La direction palestinienne étudiera «toutes les options» pour répondre à la décision d'Israël de suspendre les négociations de paix et aux sanctions israéliennes à la suite de l'accord de réconciliation inter-palestinien, a indiqué jeudi le négociateur Saëb Erakat.
«La priorité maintenant pour les Palestiniens est la réconciliation et l'unité nationale», a souligné M. Arekat. Les instances dirigeantes de l'Organisation de libération de la Palestine(OLP) doivent se réunir samedi et dimanche à Ramallah en Cisjordanie, sous l'autorité du président Mahmoud Abbas pour discuter de la crise du processus de paix et du rapprochement inter-palestinien.La direction palestinienne pourrait choisir, parmi les options possibles, d'adhérer à de nouveaux traités et organisations internationales.
Israël a suspendu jeudi les négociations de paix avec les Palestiniens, au lendemain de l'accord de réconciliation inter-palestinien qui doit déboucher sur la formation d'ici cinq semaines d'un gouvernement d'union nationale.Cette décision israélienne intervient alors qu'aucun progrès n'a été enregistré dans les discussions de paix entre Palestiniens et Israéliens en raison du refus d'Israël d'honorer son engagement de libérer en mars dernier26 prisonniers palestiniens.

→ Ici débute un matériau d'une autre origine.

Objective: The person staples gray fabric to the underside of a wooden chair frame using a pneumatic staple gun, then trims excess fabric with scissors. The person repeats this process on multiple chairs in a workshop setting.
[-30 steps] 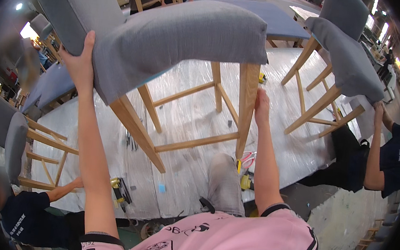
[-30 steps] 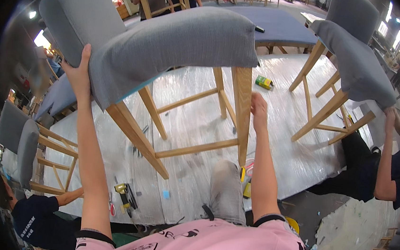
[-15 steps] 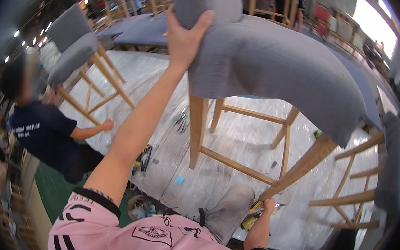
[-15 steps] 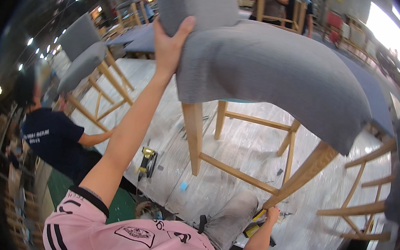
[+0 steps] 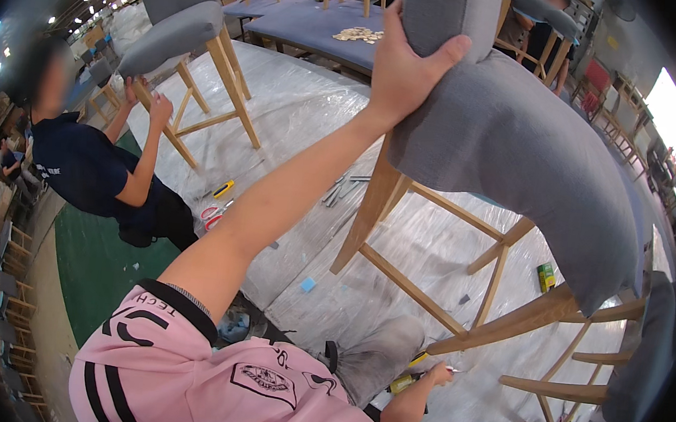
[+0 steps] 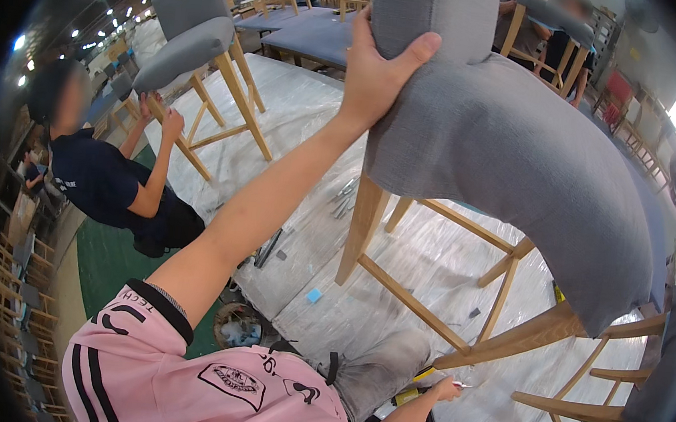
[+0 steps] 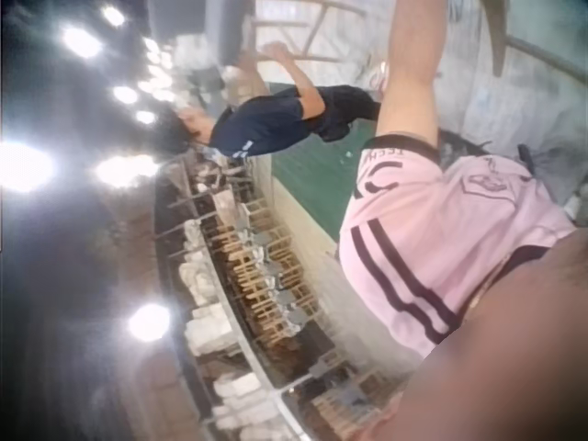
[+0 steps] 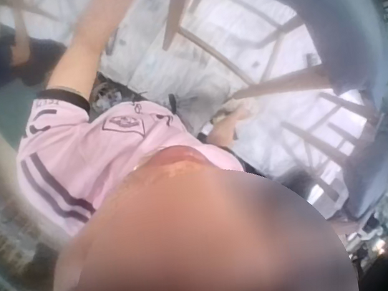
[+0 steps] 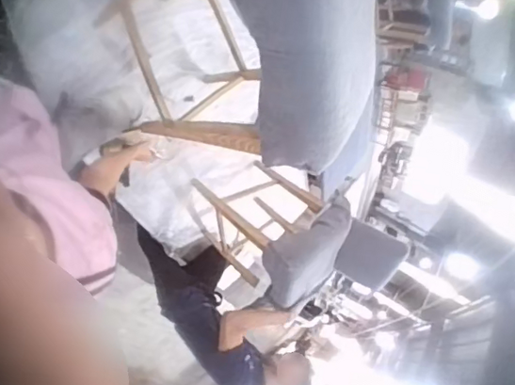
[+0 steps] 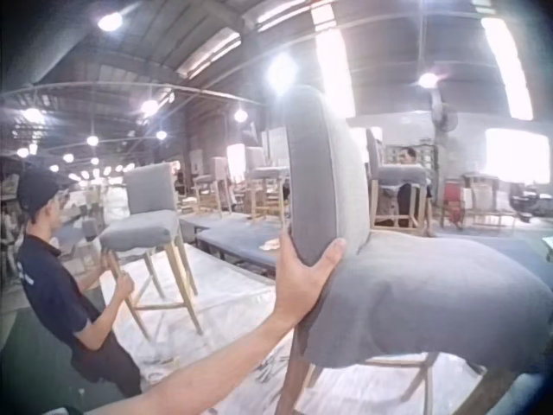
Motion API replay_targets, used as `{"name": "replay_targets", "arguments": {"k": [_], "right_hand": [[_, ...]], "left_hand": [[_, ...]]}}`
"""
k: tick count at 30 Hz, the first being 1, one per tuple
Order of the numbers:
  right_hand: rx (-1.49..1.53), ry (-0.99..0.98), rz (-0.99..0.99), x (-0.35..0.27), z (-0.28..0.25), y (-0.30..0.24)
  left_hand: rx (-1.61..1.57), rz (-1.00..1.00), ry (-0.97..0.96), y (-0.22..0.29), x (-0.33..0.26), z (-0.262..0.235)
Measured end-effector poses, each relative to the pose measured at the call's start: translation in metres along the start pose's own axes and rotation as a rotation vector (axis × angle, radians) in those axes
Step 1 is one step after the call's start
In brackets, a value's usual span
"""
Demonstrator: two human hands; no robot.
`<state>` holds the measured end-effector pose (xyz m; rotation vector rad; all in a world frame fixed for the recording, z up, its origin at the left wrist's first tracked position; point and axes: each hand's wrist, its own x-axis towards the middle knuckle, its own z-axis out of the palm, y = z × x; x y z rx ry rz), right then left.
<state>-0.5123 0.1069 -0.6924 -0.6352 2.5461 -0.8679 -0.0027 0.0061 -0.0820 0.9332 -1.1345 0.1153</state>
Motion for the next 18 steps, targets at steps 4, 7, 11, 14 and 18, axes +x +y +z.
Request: {"name": "replay_targets", "arguments": {"k": [4,7,11,14,18], "right_hand": [[0.492,-0.462,0.375,0.032,-0.007,0.029],[0.809,-0.736,0.378,0.042,-0.045,0.016],[0.878,-0.677,-0.107,0.022,-0.119,-0.106],[0.978,-0.547,-0.416,0.017,-0.171,-0.2],[0.977,-0.659,-0.532,-0.056,-0.198,-0.308]], "left_hand": [[0.041,0.022,0.023,0.001,-0.001,0.004],[0.025,-0.037,0.024,-0.001,-0.003,0.0],[0.097,0.029,0.074,-0.001,0.002,-0.007],[0.092,-0.11,0.021,0.009,-0.003,-0.003],[0.134,-0.01,0.031,-0.007,-0.003,-0.009]]}}
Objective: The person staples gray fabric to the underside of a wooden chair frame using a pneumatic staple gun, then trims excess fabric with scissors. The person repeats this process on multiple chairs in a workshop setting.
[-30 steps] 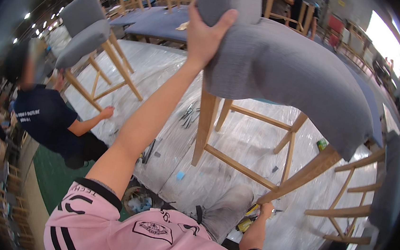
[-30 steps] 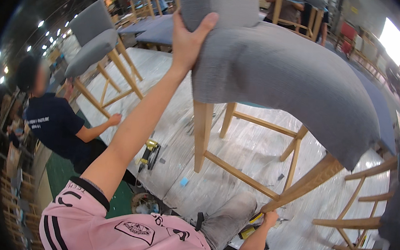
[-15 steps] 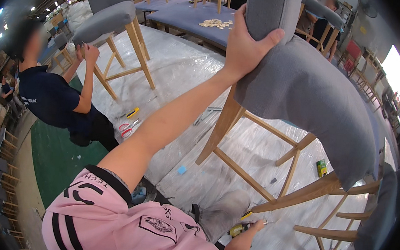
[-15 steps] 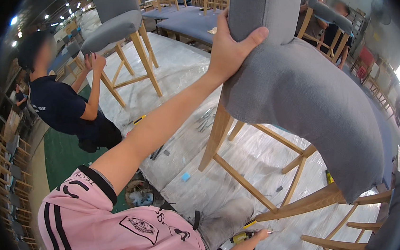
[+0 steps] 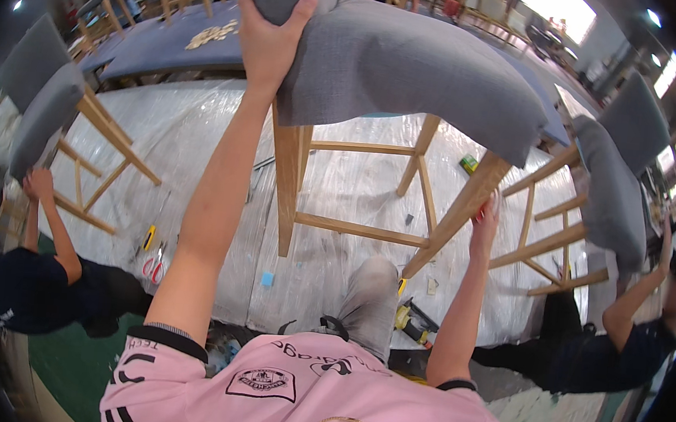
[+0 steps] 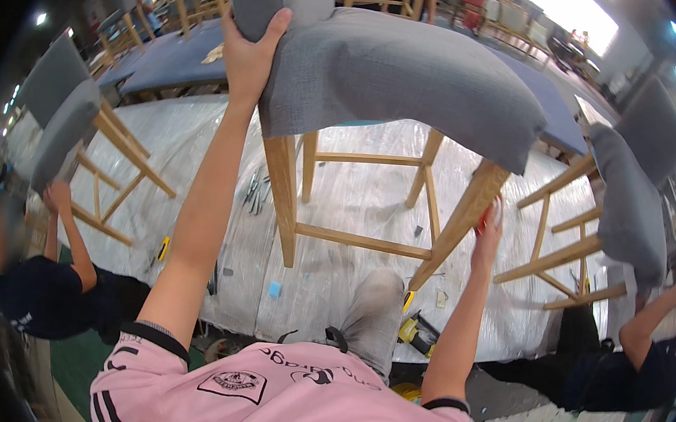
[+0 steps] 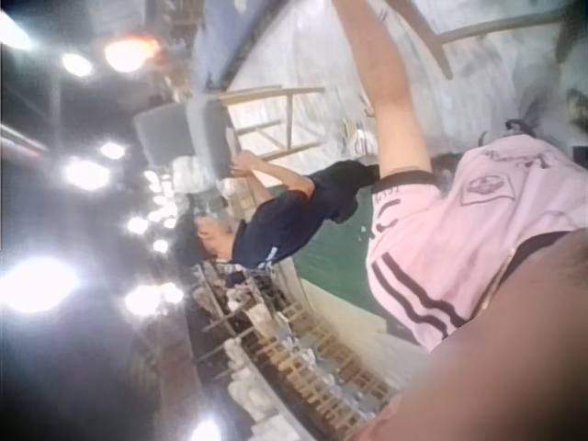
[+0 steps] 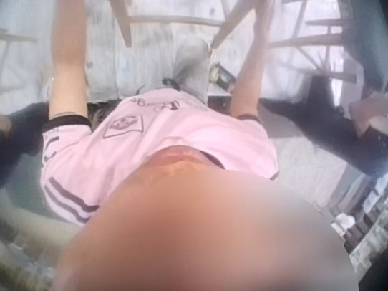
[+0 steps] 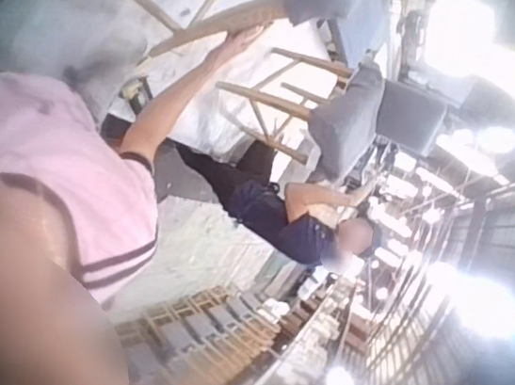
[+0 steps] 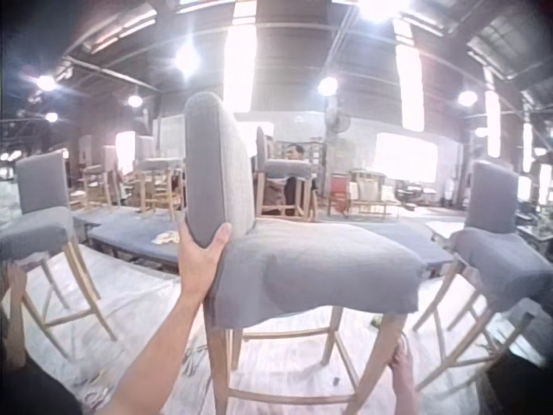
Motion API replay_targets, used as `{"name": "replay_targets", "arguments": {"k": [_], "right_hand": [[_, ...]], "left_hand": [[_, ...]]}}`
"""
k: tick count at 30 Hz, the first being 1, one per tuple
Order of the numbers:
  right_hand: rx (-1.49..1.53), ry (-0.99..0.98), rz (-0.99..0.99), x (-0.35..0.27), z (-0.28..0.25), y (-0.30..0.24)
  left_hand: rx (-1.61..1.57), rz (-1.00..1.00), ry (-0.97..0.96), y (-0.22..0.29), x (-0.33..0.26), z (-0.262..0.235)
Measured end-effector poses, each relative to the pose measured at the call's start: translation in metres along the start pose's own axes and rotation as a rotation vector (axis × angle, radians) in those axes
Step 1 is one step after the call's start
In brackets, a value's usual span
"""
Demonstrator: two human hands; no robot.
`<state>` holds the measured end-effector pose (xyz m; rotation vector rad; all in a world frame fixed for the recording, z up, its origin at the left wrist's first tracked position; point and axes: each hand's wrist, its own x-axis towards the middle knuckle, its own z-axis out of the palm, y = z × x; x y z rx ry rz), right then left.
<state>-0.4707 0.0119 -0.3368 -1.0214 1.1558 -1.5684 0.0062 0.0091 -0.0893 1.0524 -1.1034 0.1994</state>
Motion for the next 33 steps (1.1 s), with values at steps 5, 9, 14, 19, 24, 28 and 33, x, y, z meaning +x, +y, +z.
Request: {"name": "replay_targets", "arguments": {"k": [5,9,14,19,24,28,33], "right_hand": [[0.211,-0.064,0.079,0.011,0.012,0.016],[0.254,-0.051,0.08,-0.007,0.02,0.016],[0.17,0.152,0.025,-0.016,0.044,0.013],[0.121,0.21,-0.144,-0.004,0.058,0.007],[-0.071,0.331,-0.161,0.029,0.054,0.016],[-0.189,0.428,-0.109,0.024,0.073,0.005],[-0.251,0.471,-0.074,0.01,0.079,-0.019]], "left_hand": [[-0.039,-0.014,-0.03,0.011,-0.003,0.004],[-0.029,-0.009,-0.021,0.005,0.009,0.002],[0.01,-0.008,-0.046,-0.016,0.029,0.008],[0.292,0.191,0.002,-0.04,0.054,0.017],[-0.086,0.393,-0.109,0.059,-0.045,0.048],[-0.387,0.096,-0.588,0.095,-0.149,0.059],[-0.303,0.53,-0.492,0.112,-0.125,0.096]]}}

Israël a même menacé plus tôt dans la journée d'imposer des sanctions aux Palestiniens après leur accord de réconciliation. Selon une radio israélienne,il s'agit d'une série de mesures de rétorsion. Israël a déjà gelé le transfert des taxes qu'il perçoit pour le compte de l'Autorité palestinienne en représailles aux récentes demandes d'adhésion de l'Etat de Palestine à 15 traités et conventions internationaux.
L'OLP et des dirigeants du Hamas ont convenu mercredi de la formation d'un nouveau gouvernement, qui aura pour mission de «préparer des élections législatives et présidentielles».
L'Union européenne (UE) a salué jeudi l'accord de réconciliation palestinien et appelé à la poursuite des négociations de paix entre Palestiniens et Israéliens.